A two-year effort to unify cryptocurrency business regulations across the U.S. has concluded – now, the technology’s enthusiasts just have to convince legislators to enact it.
Established in 1982, the Uniform Law Commission (ULC) is a non-profit association made up of 350 commissioners. All are lawyers by trade, and their goal is to draft legislation that brings clarity to areas where state law is creating instability.
Given the onerous regulatory regimes that have so far been enacted for cryptocurrencies, it may be no surprise that the ULC has taken an interest in the area. Since the group began its work in 2014, attempts by states to regulate the tech have attracted everything from public boycotts to criticism and petitions to ongoing lawsuits.
But with the ULC’s work now concluded, some industry observers are optimistic this narrative could see a much-needed reversal.
Stephen Middlebrook, an attorney with Womble Carlyle who served as the American Bar Association advisor to the ULC during its drafting process, expects several states to introduce its Uniform Regulation of Virtual Currency Businesses Act in upcoming legislative sessions around the country.
Middlebrook told CoinDesk:
“It’s my understanding that legislators in several states who were interested in legislating in this area held off waiting for the Uniform Act. So, I think there’s sort of a built up demand for it.”
Appeals for clarity
Others involved with the work agree.
Sarah Jane Hughes, who served as reporter for the ULC committee, said Texas and California – which were involved in the drafting process – would likely be early adopters.
“We believe that there are a number of states that have been holding back their own regulatory and legislative approaches in order to wait for this,” she said.
The Uniform Act seeks to spell out which virtual currency-related activities are – and are not – considered money transmission, and therefore require licensure. It further defines foundational concepts such as the “custody” of crypto assets.
One of the more innovative items the bill seeks to put into law is a three-tier licensing structure that offers full exemptions for individuals and small entities, creates a regulatory sandbox for startups and grants full licensure status for larger virtual currency businesses.
And legislators seem keen to continue engaging and working with the nascent industry.
Matt Dababneh, a member of the California state assembly who has introduced virtual currency legislation in the past, told CoinDesk he is considering the Uniform Act, explaining:
“I have been monitoring the growth and progression of virtual currency and how it impacts our economy. I am still reviewing all of the recommendations put forth in the [Uniform] Act.

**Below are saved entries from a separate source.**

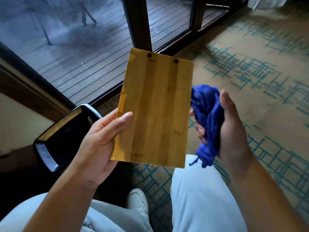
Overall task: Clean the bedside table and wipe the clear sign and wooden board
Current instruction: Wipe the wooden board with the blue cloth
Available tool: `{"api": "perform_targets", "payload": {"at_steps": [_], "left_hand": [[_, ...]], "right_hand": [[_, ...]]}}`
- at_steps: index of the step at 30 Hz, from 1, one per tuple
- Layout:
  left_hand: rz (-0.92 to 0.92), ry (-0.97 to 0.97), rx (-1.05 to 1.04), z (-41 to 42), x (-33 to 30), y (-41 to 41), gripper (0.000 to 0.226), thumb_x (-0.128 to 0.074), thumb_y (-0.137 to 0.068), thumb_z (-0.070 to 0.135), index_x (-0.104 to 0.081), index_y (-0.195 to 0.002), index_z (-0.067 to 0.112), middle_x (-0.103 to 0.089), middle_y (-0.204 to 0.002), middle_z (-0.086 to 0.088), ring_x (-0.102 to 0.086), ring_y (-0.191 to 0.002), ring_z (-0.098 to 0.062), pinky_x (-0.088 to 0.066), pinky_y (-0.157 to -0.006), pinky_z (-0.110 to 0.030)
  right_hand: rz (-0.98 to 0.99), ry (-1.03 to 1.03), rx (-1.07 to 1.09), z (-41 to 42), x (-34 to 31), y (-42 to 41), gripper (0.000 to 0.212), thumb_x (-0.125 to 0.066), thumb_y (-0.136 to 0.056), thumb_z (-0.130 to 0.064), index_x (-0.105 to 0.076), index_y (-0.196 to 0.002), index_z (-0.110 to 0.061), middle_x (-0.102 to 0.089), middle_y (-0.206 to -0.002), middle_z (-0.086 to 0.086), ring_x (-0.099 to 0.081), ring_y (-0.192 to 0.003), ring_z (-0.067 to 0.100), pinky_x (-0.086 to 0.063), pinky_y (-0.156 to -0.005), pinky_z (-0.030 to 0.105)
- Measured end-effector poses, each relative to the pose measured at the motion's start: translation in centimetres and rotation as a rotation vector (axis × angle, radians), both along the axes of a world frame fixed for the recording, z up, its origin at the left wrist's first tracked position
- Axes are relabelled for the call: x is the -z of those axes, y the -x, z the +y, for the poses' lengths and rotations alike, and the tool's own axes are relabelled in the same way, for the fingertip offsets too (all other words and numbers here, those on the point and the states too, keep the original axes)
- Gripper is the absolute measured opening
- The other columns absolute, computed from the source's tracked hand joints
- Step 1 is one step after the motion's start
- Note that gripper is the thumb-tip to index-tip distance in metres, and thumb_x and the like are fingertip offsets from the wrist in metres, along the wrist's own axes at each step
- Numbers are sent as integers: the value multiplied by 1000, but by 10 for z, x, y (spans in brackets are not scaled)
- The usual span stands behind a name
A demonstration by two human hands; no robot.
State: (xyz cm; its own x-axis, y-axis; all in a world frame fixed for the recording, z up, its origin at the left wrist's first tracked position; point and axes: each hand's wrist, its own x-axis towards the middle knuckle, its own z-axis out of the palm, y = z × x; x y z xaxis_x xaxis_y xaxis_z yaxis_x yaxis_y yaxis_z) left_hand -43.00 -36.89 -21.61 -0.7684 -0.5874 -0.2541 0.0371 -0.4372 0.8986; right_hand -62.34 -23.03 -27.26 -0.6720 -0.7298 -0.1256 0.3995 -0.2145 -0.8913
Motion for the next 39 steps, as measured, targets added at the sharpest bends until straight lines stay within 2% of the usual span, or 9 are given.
{"api": "perform_targets", "payload": {"at_steps": [3,6,9,16,21,24,29,37,39], "left_hand": [[-20,62,-9,9,0,0,33,-53,-87,15,-81,-104,16,-77,-107,-12,-76,-93,-21,-62,-74,-30],[-18,103,-21,11,-2,1,32,-54,-86,13,-80,-104,12,-77,-107,-14,-75,-92,-21,-61,-74,-29],[-9,127,-38,11,-2,1,31,-54,-88,13,-80,-105,11,-76,-105,-14,-75,-91,-22,-61,-73,-29],[44,77,-99,11,1,4,30,-50,-92,14,-79,-100,12,-77,-102,-11,-75,-92,-20,-61,-75,-30],[0,24,-207,5,9,14,26,-52,-96,16,-74,-106,9,-76,-101,-10,-74,-92,-20,-62,-79,-31],[-84,44,-288,1,16,22,28,-52,-99,14,-79,-93,14,-77,-94,-7,-75,-85,-17,-63,-74,-33],[-196,73,-228,-3,22,38,23,-49,-102,14,-69,-113,9,-78,-97,-4,-75,-84,-15,-61,-64,-28],[-245,12,-253,-25,85,100,17,-46,-97,6,-61,-98,13,-59,-82,-3,-57,-66,-12,-50,-47,-21],[-252,-25,-202,-26,117,111,22,-47,-99,5,-65,-107,15,-65,-92,-4,-61,-74,-14,-60,-58,-31]], "right_hand": [[317,-69,192,-15,-12,10,29,-53,-98,-34,-63,-122,-21,-68,-95,5,-58,-62,17,-49,-53,28],[703,-184,258,-21,-14,15,31,-61,-99,-27,-63,-130,-27,-69,-113,-13,-67,-101,8,-52,-93,28],[864,-271,248,-19,-12,11,32,-65,-97,-27,-65,-129,-25,-70,-117,-14,-65,-108,1,-49,-95,21],[881,-230,94,4,-4,-16,33,-69,-92,-26,-68,-125,-29,-73,-111,-7,-68,-96,8,-53,-88,27],[1040,-233,-46,23,-3,-16,34,-72,-91,-27,-70,-124,-27,-69,-99,-2,-68,-87,16,-53,-78,33],[1005,-256,36,33,2,-9,32,-72,-89,-26,-70,-121,-27,-72,-104,-3,-69,-93,13,-52,-84,28],[910,-358,124,46,24,15,31,-69,-88,-33,-69,-120,-31,-74,-106,-10,-69,-94,6,-50,-87,20],[901,-497,193,56,71,49,34,-64,-86,-44,-66,-120,-39,-72,-101,-16,-62,-90,-12,-45,-85,10],[876,-511,205,61,82,55,35,-65,-84,-44,-65,-119,-41,-71,-100,-17,-60,-88,-14,-44,-84,7]]}}
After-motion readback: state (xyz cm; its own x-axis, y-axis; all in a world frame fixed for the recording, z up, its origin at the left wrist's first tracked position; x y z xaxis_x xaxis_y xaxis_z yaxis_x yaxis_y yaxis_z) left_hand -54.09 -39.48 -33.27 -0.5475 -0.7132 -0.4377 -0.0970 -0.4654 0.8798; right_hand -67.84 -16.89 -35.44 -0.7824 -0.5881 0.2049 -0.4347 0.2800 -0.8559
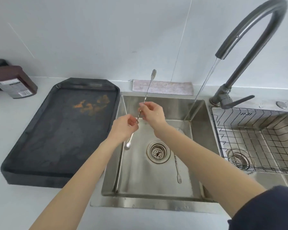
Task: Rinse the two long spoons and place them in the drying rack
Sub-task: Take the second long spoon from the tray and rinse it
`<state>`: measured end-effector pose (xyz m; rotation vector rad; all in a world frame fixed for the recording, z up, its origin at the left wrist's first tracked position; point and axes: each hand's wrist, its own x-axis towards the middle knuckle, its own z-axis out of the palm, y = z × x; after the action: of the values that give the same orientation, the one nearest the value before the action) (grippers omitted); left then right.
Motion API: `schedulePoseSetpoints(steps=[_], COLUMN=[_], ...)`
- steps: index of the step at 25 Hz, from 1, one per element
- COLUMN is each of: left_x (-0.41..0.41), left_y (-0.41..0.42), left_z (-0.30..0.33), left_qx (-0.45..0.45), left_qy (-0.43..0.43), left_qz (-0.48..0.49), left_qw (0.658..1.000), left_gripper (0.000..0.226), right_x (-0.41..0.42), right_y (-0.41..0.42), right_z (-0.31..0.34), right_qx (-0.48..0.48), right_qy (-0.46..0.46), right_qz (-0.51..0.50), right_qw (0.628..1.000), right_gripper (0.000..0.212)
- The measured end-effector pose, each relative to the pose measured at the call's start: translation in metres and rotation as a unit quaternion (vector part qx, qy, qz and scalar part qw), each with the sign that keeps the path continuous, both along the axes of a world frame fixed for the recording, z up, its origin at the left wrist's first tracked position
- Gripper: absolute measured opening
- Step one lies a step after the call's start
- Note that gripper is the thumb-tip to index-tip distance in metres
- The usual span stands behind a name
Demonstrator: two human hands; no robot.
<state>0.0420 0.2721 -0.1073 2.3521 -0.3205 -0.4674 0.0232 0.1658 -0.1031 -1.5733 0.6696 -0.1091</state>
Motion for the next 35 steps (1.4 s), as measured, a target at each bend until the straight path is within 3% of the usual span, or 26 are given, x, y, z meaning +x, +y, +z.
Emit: schedulePoseSetpoints(steps=[5, 12, 19, 27, 30, 35], left_x=[-0.023, -0.041, -0.051, -0.051, -0.051, -0.052], left_y=[-0.042, -0.097, -0.118, -0.119, -0.122, -0.123], left_z=[-0.011, -0.022, -0.035, -0.050, -0.050, -0.050], left_qx=[-0.051, -0.045, -0.066, -0.009, -0.003, 0.010], left_qy=[0.034, -0.016, 0.002, 0.020, 0.014, -0.010], left_qz=[-0.050, -0.116, -0.067, -0.112, -0.129, -0.158], left_qw=[0.997, 0.992, 0.996, 0.993, 0.992, 0.987], left_gripper=[0.021, 0.017, 0.018, 0.022, 0.024, 0.023], right_x=[-0.027, -0.053, -0.048, -0.044, -0.041, -0.043], right_y=[-0.064, -0.120, -0.129, -0.147, -0.151, -0.147], right_z=[0.014, 0.023, 0.016, 0.029, 0.033, 0.030], right_qx=[-0.015, -0.012, -0.018, 0.065, 0.070, 0.050], right_qy=[-0.016, -0.040, -0.042, -0.089, -0.103, -0.106], right_qz=[-0.063, -0.114, -0.121, -0.119, -0.120, -0.110], right_qw=[0.998, 0.993, 0.992, 0.987, 0.985, 0.987], right_gripper=[0.020, 0.022, 0.017, 0.016, 0.005, 0.018])
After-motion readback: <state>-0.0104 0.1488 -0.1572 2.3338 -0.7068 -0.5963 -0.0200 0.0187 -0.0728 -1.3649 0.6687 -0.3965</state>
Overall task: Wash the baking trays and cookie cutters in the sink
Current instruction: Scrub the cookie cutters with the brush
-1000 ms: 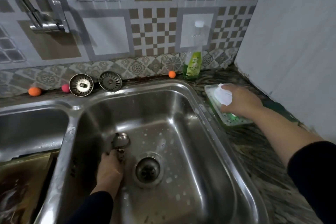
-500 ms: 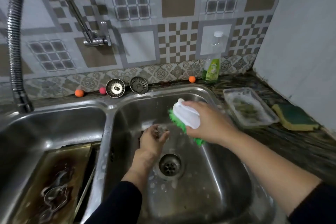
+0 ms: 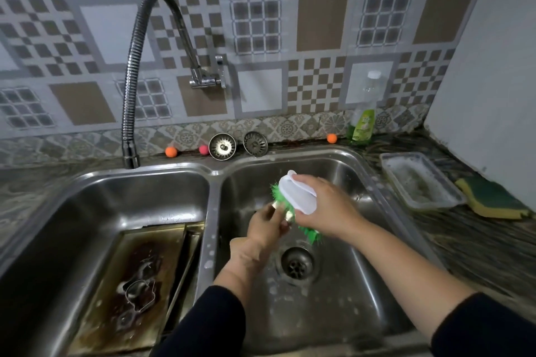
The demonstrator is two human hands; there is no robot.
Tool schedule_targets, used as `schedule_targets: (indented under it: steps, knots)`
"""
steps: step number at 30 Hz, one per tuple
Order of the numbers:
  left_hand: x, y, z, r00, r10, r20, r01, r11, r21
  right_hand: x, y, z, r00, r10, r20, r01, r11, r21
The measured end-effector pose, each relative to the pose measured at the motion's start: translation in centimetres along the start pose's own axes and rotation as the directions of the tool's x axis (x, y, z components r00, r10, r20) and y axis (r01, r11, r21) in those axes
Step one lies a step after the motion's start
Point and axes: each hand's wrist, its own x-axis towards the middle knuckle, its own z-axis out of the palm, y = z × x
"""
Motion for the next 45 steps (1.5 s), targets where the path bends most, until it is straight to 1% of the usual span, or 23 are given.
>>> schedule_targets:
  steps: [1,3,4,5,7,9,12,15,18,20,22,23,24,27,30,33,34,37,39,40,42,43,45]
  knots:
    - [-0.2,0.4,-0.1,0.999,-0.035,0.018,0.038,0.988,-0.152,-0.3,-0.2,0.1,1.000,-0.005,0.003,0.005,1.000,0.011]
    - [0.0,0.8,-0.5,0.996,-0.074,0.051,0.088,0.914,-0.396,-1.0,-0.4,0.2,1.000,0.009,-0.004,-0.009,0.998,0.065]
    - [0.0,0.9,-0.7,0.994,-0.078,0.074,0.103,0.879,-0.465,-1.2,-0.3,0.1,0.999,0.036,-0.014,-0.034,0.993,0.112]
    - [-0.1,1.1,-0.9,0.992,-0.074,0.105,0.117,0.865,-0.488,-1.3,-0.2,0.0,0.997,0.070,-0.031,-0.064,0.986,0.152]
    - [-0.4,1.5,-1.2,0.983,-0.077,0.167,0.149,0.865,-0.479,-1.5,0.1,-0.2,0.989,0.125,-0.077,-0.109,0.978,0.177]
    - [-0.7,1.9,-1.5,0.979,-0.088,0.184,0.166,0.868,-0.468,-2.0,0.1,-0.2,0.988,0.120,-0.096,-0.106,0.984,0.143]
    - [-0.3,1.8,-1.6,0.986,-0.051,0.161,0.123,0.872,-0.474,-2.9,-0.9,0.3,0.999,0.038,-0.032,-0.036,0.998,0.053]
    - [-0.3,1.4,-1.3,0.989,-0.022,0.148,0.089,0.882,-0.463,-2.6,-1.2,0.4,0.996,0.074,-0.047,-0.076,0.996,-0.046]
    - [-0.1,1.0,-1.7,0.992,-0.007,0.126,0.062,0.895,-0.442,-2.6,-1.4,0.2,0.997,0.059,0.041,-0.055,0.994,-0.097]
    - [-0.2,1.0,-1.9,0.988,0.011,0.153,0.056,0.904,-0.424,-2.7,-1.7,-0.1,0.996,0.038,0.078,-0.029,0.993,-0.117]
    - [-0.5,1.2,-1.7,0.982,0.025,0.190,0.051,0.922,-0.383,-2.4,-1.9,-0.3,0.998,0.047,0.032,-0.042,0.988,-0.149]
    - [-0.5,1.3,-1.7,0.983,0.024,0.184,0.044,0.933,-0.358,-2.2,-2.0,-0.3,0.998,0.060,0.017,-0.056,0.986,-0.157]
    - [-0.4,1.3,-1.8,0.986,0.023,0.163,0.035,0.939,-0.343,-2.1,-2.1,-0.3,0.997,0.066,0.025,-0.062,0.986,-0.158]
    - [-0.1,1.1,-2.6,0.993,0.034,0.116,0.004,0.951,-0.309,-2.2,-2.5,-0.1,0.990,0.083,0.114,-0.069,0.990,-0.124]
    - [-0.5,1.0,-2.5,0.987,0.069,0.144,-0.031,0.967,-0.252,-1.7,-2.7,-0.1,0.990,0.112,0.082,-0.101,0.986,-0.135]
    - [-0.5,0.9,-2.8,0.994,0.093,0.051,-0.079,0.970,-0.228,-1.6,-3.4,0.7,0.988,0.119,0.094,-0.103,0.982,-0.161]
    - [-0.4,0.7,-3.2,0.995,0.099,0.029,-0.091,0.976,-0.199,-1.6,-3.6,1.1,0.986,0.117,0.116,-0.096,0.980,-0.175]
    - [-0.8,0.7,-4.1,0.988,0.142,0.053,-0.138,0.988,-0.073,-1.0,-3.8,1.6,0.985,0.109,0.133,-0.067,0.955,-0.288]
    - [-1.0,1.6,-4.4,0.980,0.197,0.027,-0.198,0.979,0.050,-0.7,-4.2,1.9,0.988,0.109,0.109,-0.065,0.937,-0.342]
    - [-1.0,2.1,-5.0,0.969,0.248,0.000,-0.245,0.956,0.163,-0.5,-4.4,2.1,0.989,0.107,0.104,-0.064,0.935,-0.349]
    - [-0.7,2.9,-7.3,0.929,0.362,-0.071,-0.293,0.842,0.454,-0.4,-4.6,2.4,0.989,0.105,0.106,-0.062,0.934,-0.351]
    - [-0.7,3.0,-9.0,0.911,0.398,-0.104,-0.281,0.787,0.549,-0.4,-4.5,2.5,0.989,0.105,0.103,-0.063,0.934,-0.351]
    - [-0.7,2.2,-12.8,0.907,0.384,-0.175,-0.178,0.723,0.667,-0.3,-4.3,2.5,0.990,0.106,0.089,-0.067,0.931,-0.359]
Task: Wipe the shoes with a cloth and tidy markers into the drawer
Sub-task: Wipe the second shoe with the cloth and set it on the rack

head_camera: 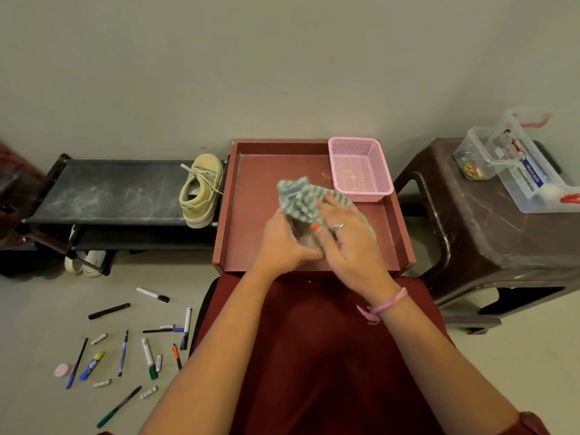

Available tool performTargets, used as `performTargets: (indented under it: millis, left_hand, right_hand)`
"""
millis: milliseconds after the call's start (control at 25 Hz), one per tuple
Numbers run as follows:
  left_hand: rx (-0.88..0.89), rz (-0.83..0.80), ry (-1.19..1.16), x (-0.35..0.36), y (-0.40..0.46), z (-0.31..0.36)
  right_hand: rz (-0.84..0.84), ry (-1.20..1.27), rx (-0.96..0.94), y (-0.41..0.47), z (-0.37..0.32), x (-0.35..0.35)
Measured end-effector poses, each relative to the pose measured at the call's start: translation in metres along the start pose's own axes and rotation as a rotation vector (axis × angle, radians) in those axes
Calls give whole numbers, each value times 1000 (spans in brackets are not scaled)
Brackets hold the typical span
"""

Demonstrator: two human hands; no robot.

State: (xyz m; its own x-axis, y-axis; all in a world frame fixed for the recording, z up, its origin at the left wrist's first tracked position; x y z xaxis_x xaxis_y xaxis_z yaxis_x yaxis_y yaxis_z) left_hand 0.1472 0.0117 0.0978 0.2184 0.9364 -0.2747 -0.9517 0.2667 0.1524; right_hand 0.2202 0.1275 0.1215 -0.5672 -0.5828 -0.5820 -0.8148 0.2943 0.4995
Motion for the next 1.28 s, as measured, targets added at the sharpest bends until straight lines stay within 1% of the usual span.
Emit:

I will continue to be engaged in this issue as virtual currency becomes a more prominent payment option for businesses throughout the state.”
With all this optimism, though, there’s still an uphill battle ahead.
According to Carol Van Cleef, a fintech attorney with BakerHostetler, getting the law passed in any single state, much less all 50, will be a challenge. And there’s history to prove it.
About 17 years ago, a uniform money transmitter statute was circulated, with the idea that money transmitters would only need to receive a license from one state, which could then be used as a passport to operate in other states, said Van Cleef.
“As of today, I think approximately 10 states have adopted that. So, we’re not going to see this as a real panacea, or think that we’re resolving the state money transmitter issue,” she said at a conference last month in Washington, D.C.
Complicating matters further, a segment of the virtual currency community remains stridently opposed to the Uniform Act on the grounds it too closely resembles New York’s “BitLicense” regulation, which they claim has chased fintech innovators out of the state.
The Bitcoin Foundation, a non-profit of waning influence in the industry, has urged the National Council of State Legislatures (NCLS), a group that represents state legislators and staff, to direct its members to reject the bill.
Writing to the NCLS, the foundation’s executive director Llew Claasen warned:
“Adopting a model act with the characteristics of the New York regulation is sure to threaten the existence of the fintech industry nationwide.”
And there might be merit in these ideas.
Given the fast-moving nature of cryptocurrencies and related technologies, laws like the BitLicense have shown a propensity to quickly become dated.
Since the law was drawn up in 2014, two separate movements have sprung out of the tech: bank-focused private blockchains and initial coin offerings – both of which haven’t been addressed on the state level.
Still, Middlebrook advocated for a balance here, as both regulators and innovators seek to find a middle ground that can perhaps only be found with time.
“The choice really is whether it’s going to be regulated using statutes and regulatory schemes that were designed for other things that don’t really mesh well with virtual currency, or whether a regulatory scheme is going to be something specifically designed for businesses operating in this area.”